Cet article est en accès libre. Découvrez notre offre spéciale ! S'abonner

© Mediapart

Le militantisme en entreprise n’a pas disparu. Et il peut développer un engagement ouvrier à gauche. Le sociologue Julian Mischi en offre la démonstration dans Le Bourg et l’Atelier, sociologie du combat syndical, paru aux éditions Agone. Pendant cinq ans, ce directeur de recherches à l’Institut national de la recherche agronomique, auteur de nombreux ouvrages sur les classes populaires et le parti communiste, a exploré l’ordinaire de la vie d’ouvriers d’un petit bourg industriel et rural. Il a suivi plus d’une trentaine de cheminots d’un atelier de maintenance SNCF, des jeunes et des vieux, essentiellement des hommes du fait de l’univers masculin du rail, dans leur quotidien de militants syndicalistes CGT ou Sud. Avec plusieurs obsessions : « Pourquoi et comment les ouvriers continuent-ils à militer malgré la force des processus favorisant leur exclusion politique ? » ; « Comment devient-on cheminot aujourd’hui et comment vit-on sa condition de salarié à statut dans une période de déstabilisation du marché de l’emploi ? »

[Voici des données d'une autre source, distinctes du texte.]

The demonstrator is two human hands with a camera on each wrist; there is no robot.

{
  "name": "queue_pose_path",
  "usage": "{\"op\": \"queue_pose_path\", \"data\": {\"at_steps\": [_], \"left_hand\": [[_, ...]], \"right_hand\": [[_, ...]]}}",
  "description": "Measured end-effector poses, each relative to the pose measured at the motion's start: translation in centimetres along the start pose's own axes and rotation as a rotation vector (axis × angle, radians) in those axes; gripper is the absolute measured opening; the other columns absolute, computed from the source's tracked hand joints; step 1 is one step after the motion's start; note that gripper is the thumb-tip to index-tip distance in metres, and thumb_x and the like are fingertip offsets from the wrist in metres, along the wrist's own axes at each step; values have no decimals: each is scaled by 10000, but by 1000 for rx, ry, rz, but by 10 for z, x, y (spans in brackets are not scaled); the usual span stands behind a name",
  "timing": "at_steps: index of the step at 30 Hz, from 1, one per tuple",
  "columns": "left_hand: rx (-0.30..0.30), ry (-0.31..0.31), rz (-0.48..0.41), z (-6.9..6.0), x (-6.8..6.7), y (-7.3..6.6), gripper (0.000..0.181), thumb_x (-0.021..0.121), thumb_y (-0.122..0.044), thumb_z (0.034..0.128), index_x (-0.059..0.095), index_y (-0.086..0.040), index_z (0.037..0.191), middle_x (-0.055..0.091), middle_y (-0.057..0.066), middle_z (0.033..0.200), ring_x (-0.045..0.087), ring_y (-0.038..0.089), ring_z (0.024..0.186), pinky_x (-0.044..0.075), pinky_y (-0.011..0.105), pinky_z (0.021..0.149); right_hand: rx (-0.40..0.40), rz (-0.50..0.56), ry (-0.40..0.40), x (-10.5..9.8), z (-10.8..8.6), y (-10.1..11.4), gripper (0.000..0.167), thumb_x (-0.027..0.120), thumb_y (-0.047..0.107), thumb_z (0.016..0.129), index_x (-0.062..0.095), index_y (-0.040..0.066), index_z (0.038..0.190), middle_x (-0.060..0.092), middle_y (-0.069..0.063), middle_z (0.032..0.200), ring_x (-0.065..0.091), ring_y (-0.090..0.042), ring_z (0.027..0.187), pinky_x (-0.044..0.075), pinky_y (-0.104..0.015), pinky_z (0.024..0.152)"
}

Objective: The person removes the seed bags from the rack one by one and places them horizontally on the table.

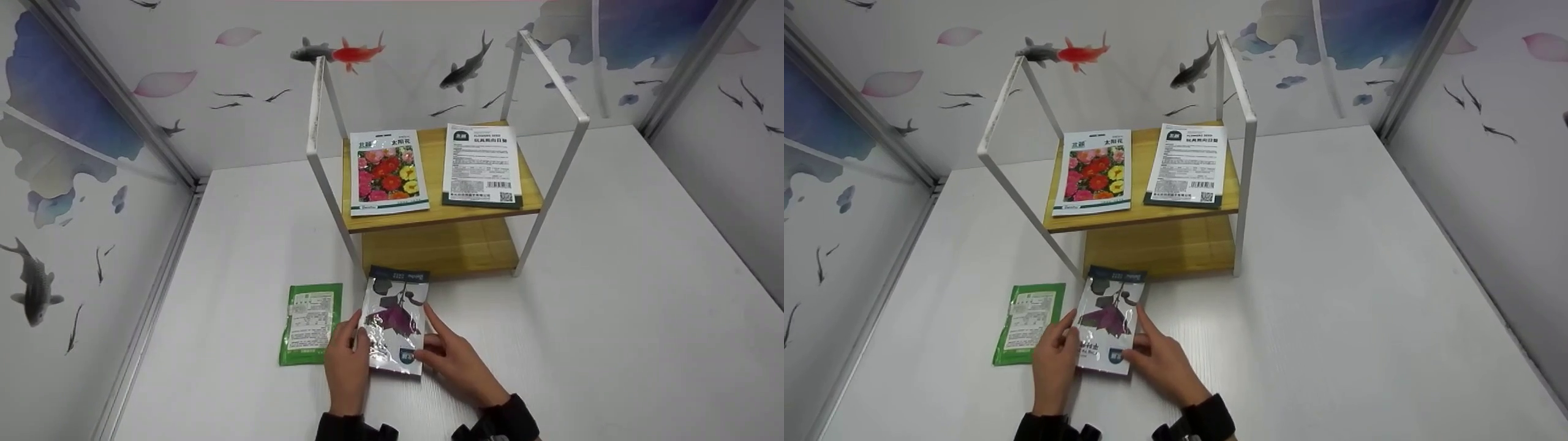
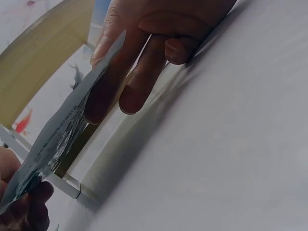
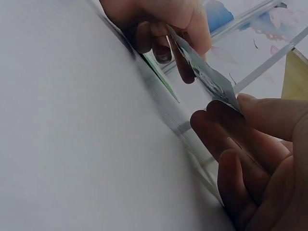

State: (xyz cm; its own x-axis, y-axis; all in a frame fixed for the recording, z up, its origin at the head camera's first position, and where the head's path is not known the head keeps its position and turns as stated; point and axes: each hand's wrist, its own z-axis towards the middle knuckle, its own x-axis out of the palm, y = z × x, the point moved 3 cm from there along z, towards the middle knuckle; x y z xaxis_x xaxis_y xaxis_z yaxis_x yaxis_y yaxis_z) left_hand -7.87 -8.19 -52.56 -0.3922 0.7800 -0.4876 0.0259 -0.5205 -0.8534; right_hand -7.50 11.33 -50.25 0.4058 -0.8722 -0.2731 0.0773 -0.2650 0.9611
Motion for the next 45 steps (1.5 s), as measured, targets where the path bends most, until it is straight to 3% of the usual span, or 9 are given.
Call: {"op": "queue_pose_path", "data": {"at_steps": [4,8,14,20,30,40,45], "left_hand": [[52,-35,18,0,-1,-2,290,573,-134,843,631,-156,1126,578,-50,1028,542,80,853,459,273,692],[89,-48,-4,-1,-1,-3,276,563,-120,851,635,-162,1115,560,-63,1089,538,71,951,464,253,765],[90,-29,-44,-3,-2,-4,307,541,-133,873,582,-198,1170,551,-71,1157,510,80,1052,431,262,857],[150,-30,-25,-5,-4,-9,336,528,-102,870,561,-150,1200,552,-26,1197,477,129,1120,373,312,929],[178,-16,-31,-7,0,-7,330,519,-117,884,550,-141,1212,508,-52,1257,441,122,1164,357,313,947],[206,4,-42,-6,0,-9,340,526,-114,885,541,-120,1225,472,-52,1299,405,118,1202,330,307,970],[204,6,-50,-6,0,-9,340,524,-112,887,537,-111,1226,489,-47,1279,419,123,1190,332,308,968]], "right_hand": [[-13,5,-12,1,2,-10,797,607,147,851,80,213,1446,526,49,700,485,-85,637,422,-253,681],[-17,-7,-18,3,4,-24,811,619,230,842,72,292,1438,507,72,674,470,-85,609,423,-251,646],[-3,-44,-26,5,4,-29,820,623,342,824,72,332,1432,558,69,705,484,-94,619,424,-252,642],[17,-99,-25,8,2,-27,835,620,380,816,61,325,1434,573,95,714,485,-82,634,407,-249,658],[-1,-116,-32,8,1,-25,839,626,333,822,55,307,1437,577,116,732,490,-64,661,396,-239,699],[10,-123,-29,6,-6,10,829,629,164,835,70,163,1447,595,38,755,485,-76,661,394,-242,711],[15,-116,-30,8,-5,-1,842,634,182,832,59,193,1448,613,51,775,499,-89,673,401,-252,720]]}}
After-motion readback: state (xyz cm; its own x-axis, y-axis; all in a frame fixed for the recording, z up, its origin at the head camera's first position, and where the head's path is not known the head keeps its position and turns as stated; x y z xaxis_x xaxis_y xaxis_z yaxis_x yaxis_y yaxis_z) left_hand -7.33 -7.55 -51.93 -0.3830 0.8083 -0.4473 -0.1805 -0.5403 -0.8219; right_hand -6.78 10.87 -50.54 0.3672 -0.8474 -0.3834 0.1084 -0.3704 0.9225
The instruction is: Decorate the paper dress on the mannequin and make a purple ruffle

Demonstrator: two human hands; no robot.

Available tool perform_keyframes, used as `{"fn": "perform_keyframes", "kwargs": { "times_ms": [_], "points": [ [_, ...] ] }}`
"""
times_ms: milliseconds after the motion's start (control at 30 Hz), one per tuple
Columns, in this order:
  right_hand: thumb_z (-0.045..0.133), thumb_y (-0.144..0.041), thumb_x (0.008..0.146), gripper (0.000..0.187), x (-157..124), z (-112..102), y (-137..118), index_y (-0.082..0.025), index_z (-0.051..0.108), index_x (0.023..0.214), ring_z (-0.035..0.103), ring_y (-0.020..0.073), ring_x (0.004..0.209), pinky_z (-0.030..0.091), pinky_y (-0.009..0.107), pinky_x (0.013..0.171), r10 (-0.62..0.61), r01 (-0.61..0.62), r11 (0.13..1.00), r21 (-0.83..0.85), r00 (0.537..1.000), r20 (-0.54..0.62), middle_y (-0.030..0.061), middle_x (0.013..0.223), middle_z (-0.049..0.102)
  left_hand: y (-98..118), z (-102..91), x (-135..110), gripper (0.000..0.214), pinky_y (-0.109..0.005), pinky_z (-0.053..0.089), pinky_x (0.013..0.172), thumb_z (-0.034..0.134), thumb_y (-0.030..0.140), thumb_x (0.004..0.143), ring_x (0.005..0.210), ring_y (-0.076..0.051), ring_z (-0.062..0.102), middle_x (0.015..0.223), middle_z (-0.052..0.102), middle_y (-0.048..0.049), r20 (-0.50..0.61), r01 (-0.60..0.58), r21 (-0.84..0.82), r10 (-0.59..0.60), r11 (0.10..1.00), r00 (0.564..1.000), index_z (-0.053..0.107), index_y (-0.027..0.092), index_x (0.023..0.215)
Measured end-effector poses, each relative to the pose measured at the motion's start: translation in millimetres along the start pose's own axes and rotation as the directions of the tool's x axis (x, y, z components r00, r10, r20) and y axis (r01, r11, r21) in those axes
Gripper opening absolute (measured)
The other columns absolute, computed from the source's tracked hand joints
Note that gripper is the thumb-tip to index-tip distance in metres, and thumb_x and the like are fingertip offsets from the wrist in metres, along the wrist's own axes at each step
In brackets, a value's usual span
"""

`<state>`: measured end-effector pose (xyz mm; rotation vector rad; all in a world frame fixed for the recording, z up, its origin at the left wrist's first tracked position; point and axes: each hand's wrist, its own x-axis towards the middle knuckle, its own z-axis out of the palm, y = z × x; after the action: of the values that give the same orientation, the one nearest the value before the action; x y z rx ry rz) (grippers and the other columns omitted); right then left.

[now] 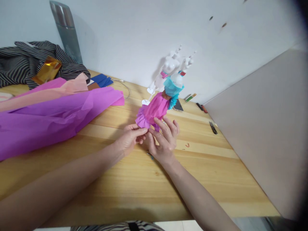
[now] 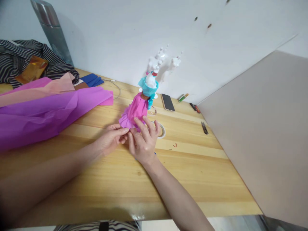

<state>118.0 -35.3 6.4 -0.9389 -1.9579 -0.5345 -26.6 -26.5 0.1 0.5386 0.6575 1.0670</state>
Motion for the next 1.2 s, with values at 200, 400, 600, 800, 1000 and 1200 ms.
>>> {"fn": "perform_keyframes", "kwargs": {
  "times_ms": [200,400,600,800,1000,1200],
  "points": [
    [0.061,-0.017,0.081,0.01,-0.6,-2.1,-2.0,-0.022,0.065,0.088,0.053,0.0295,0.122,0.033,0.057,0.104,0.047,-0.048,0.998,0.052,0.999,0.005,0.0058,0.119,0.066,0.1,1.4,-0.7,0.028,-0.02,0.033,0.046,0.084,0.028,0.056,0.049,-0.007,0.049,0.059,0.06,-0.0001,0.012,-0.001,-0.004,0.001,1.0,1.0,0.068,0.011,0.071],
    [0.058,-0.016,0.082,0.013,-2.1,-2.6,-1.9,-0.022,0.065,0.091,0.051,0.0299,0.123,0.032,0.058,0.105,0.036,-0.037,0.998,0.056,0.999,0.022,0.006,0.122,0.065,-1.1,3.9,-1.1,0.026,-0.02,0.034,0.047,0.083,0.024,0.056,0.048,-0.006,0.049,0.061,0.062,-0.0009,-0.008,-0.026,0.029,0.026,0.999,1.0,0.069,0.01,0.073],
    [0.058,-0.017,0.082,0.011,-1.6,-2.5,-3.1,-0.022,0.065,0.089,0.051,0.0298,0.124,0.032,0.058,0.105,0.044,-0.045,0.998,0.054,0.999,0.021,0.0063,0.121,0.065,-1.4,4.6,-0.7,0.021,-0.02,0.032,0.046,0.081,0.02,0.057,0.046,-0.006,0.048,0.058,0.061,-0.001,-0.032,-0.029,0.028,0.03,0.999,0.999,0.067,0.01,0.069],
    [0.056,-0.013,0.082,0.014,4.7,-7.8,-5.4,-0.021,0.064,0.09,0.055,0.0295,0.118,0.04,0.056,0.099,0.061,-0.057,0.99,0.131,0.998,-0.031,0.0079,0.117,0.065,-0.7,6.7,-1.3,0.022,-0.02,0.032,0.045,0.08,0.021,0.055,0.047,-0.006,0.048,0.057,0.06,0.0001,-0.026,-0.029,0.01,0.03,1.0,0.999,0.068,0.01,0.07],
    [0.061,-0.012,0.078,0.021,6.3,-6.4,-2.2,-0.02,0.061,0.098,0.057,0.0296,0.116,0.047,0.051,0.094,0.125,-0.111,0.98,0.168,0.99,-0.071,0.0105,0.116,0.063,-0.9,5.7,-0.7,0.017,-0.021,0.031,0.046,0.077,0.017,0.058,0.047,-0.007,0.048,0.055,0.057,0.001,-0.027,-0.038,0.027,0.039,0.999,0.999,0.066,0.011,0.069],
    [0.063,-0.011,0.077,0.035,4.3,-1.6,-2.4,-0.021,0.057,0.11,0.06,0.0238,0.097,0.051,0.043,0.083,0.115,-0.104,0.985,0.14,0.991,-0.072,0.0096,0.103,0.063,-1.7,6.1,0.8,0.014,-0.02,0.033,0.046,0.075,0.014,0.058,0.048,-0.007,0.049,0.055,0.058,0.0005,-0.025,-0.045,0.001,0.045,0.999,0.999,0.064,0.011,0.066]
  ]
}}
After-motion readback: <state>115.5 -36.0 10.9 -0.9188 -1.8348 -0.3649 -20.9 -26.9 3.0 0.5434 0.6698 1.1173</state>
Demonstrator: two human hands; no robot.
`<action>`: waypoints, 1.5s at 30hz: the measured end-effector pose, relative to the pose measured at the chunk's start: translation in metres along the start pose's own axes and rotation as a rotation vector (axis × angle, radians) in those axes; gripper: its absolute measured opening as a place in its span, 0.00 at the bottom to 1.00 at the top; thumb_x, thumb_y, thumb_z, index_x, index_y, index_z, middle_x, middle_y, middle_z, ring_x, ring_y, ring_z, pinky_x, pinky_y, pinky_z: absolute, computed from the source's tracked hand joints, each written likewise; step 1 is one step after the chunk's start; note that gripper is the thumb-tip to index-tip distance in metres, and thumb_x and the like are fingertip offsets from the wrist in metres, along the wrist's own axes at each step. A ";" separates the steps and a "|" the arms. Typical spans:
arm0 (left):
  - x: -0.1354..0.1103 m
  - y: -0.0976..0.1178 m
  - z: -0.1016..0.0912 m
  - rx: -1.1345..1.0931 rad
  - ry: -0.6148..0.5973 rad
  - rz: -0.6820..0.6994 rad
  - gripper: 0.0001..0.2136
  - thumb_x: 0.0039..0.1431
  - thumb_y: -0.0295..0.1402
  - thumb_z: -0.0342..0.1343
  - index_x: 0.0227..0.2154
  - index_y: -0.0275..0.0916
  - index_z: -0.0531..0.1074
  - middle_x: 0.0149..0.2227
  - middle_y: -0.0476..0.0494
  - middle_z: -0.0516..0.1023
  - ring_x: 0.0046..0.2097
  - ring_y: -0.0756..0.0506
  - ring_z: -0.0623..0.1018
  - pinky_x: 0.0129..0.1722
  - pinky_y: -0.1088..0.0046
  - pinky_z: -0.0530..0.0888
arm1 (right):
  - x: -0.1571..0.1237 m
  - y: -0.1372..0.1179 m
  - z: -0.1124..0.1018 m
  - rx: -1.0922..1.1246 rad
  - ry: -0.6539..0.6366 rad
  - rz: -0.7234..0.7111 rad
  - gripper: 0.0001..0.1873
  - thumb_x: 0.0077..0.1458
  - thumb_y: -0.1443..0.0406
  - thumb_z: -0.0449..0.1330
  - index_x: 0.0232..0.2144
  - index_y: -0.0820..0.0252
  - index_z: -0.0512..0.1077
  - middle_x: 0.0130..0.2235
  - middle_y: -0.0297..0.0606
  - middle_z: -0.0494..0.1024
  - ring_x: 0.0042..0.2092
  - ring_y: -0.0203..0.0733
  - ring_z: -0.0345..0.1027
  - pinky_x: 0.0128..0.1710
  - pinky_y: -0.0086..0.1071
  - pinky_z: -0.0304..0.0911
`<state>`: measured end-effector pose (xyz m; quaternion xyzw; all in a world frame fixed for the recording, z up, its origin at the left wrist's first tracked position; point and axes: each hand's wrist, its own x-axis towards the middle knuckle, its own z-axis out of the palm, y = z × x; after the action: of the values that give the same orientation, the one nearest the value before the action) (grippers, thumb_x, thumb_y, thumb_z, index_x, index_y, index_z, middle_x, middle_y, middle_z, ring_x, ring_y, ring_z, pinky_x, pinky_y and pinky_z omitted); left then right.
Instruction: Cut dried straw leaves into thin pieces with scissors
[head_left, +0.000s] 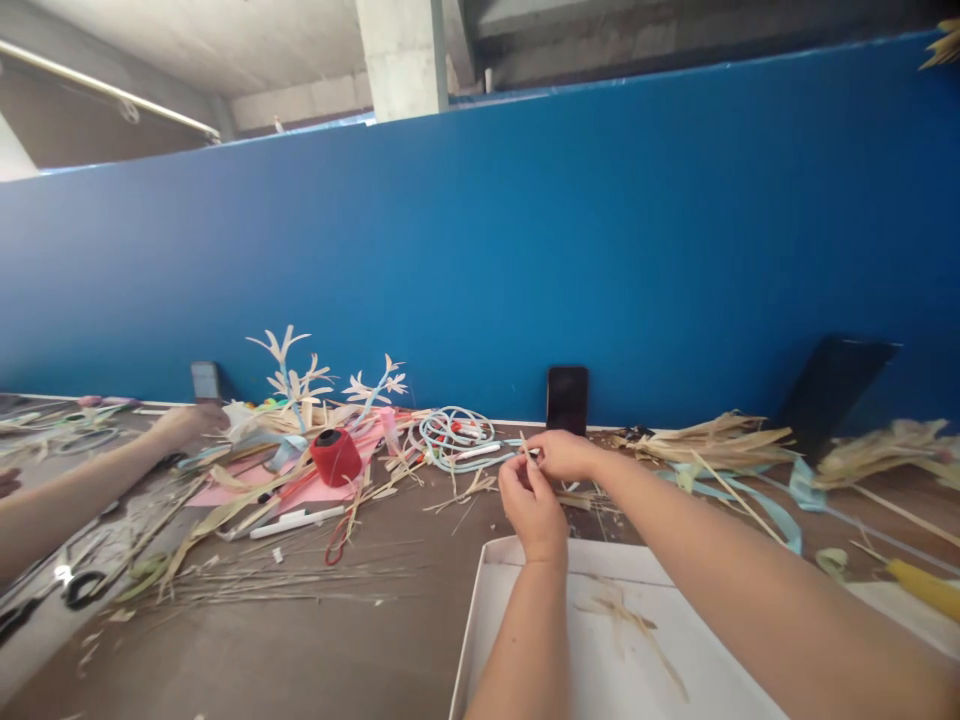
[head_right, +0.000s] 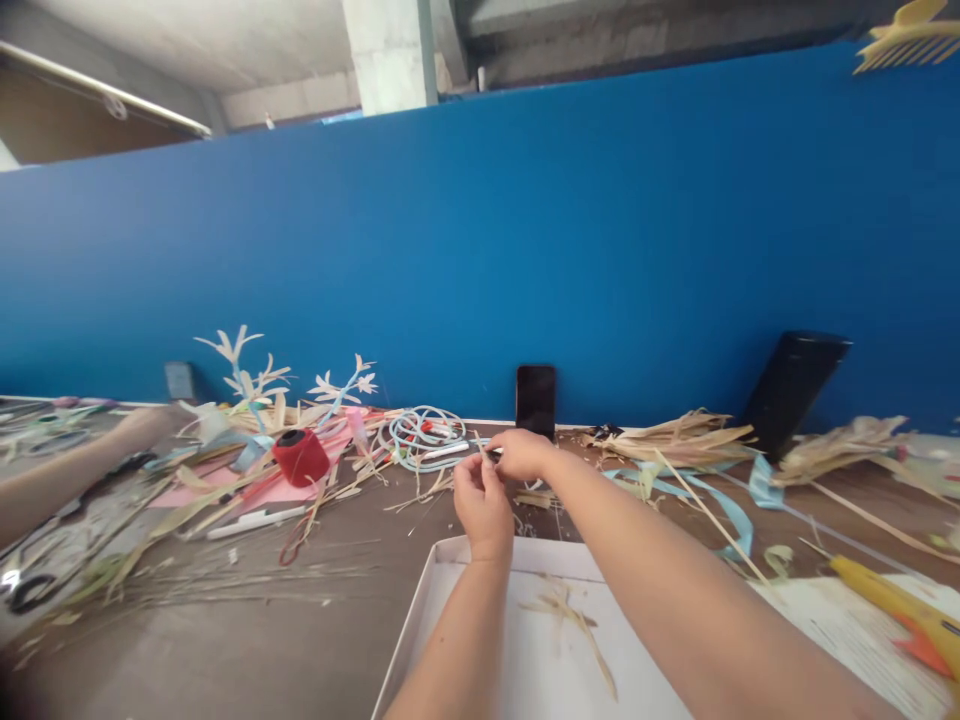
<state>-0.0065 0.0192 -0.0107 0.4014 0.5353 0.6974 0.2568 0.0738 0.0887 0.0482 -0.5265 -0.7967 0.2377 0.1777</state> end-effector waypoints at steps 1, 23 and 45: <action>0.000 -0.001 0.001 0.003 -0.003 -0.013 0.11 0.57 0.36 0.46 0.38 0.36 0.67 0.37 0.40 0.73 0.37 0.46 0.73 0.39 0.68 0.69 | -0.005 0.002 -0.005 0.039 0.011 0.004 0.15 0.36 0.65 0.63 0.33 0.55 0.76 0.24 0.32 0.76 0.24 0.37 0.66 0.22 0.26 0.55; -0.006 -0.001 0.000 0.126 -0.442 0.103 0.10 0.54 0.34 0.50 0.35 0.39 0.75 0.34 0.45 0.75 0.36 0.48 0.73 0.38 0.73 0.67 | -0.097 0.051 0.007 0.958 0.536 0.105 0.28 0.42 0.56 0.65 0.47 0.55 0.67 0.32 0.34 0.76 0.34 0.41 0.69 0.33 0.31 0.64; -0.003 0.016 -0.003 0.096 -0.539 -0.173 0.13 0.48 0.42 0.54 0.29 0.36 0.72 0.20 0.52 0.67 0.21 0.54 0.63 0.21 0.79 0.61 | -0.092 0.066 0.015 0.987 0.565 0.107 0.27 0.37 0.60 0.66 0.43 0.59 0.68 0.28 0.34 0.77 0.31 0.40 0.70 0.32 0.32 0.63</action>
<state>-0.0063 0.0103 0.0029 0.5368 0.5125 0.5148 0.4291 0.1506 0.0226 -0.0044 -0.4637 -0.4850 0.4402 0.5966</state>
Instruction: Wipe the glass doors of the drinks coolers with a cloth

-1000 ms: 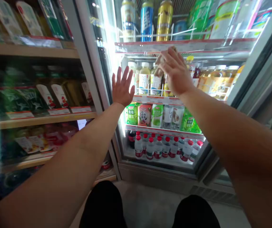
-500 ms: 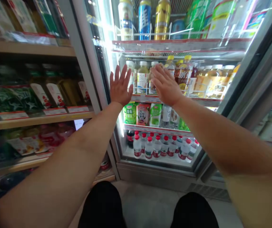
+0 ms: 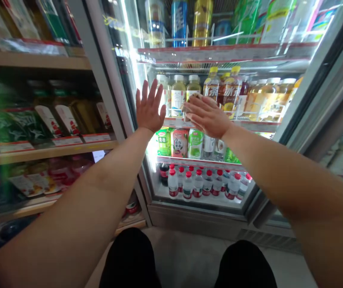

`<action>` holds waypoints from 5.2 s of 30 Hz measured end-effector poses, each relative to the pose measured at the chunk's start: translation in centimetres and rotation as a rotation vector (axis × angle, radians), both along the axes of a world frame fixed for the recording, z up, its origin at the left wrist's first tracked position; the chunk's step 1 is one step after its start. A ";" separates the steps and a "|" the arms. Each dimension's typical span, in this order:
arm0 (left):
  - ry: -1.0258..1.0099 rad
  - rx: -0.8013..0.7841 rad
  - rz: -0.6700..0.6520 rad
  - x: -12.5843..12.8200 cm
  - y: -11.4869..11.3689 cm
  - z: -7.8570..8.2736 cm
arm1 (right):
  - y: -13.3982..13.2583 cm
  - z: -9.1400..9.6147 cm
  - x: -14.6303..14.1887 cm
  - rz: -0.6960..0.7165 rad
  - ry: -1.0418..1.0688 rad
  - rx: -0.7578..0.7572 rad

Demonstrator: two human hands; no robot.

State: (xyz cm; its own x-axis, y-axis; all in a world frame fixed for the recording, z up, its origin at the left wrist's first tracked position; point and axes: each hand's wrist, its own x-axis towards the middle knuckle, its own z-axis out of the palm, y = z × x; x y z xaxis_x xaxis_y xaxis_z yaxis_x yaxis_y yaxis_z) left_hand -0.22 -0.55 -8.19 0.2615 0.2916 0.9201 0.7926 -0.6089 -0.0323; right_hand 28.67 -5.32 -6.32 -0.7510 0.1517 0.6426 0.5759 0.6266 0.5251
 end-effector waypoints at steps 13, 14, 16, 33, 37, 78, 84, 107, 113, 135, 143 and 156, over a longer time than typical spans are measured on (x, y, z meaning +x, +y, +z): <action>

L’occasion de saisir le syndicalisme « au ras du sol », « par le bas », celui des non-professionnels de l’engagement, à rebours des angles habituels qui s’intéressent aux directions des syndicats, des partis ; d’observer les recompositions militantes dans un contexte politique, économique, moral en crise qui n’est plus celui des années 1980. « L’engagement syndical n’est pas seulement un engagement de type idéologique qui se ferait par l’adhésion à un corpus politique. En réalité, il prend sens dans le cadre de liens sociaux, d’expériences de domination et de solidarité vécues au travail ou encore de fréquentations amicales et familiales », constate le jeune sociologue, lequel met aussi la lumière sur ces campagnes françaises qui, dans l’imaginaire collectif, du fait de représentations dominantes construites par les élites, sont perçues comme des contrées soit agricoles, soit touristiques alors qu’elles sont avant tout des terres ouvrières (32 % des personnes vivant à la campagne sont des ouvriers, contre 6 % d’agriculteurs).

Au-delà du mérite de parler d’un groupe social dévalorisé et rendu invisible (qui représente tout de même 22 % de la population active) sauf lorsqu’une usine ferme ou qu’une élection approche, l’enquête de Julian Mischi démonte nombre de clichés qui collent aux ouvriers des campagnes, notamment celui qui les voudrait repliés sur eux-mêmes et le Front national. Elle rappelle aussi « le processus très fort de marginalisation politique des ouvriers » : « Ils sont exclus de la vie publique, des municipalités, de l'Assemblée nationale, des associations, monopolisées par les classes moyennes et supérieures. » Entretien vidéo.

capture-d-e-cran-2016-04-25-a-13-12-50
Julian Mischi, Le Bourg et l'Atelier. Sociologie du combat syndical, éditions Agone, 2016, 400 pages.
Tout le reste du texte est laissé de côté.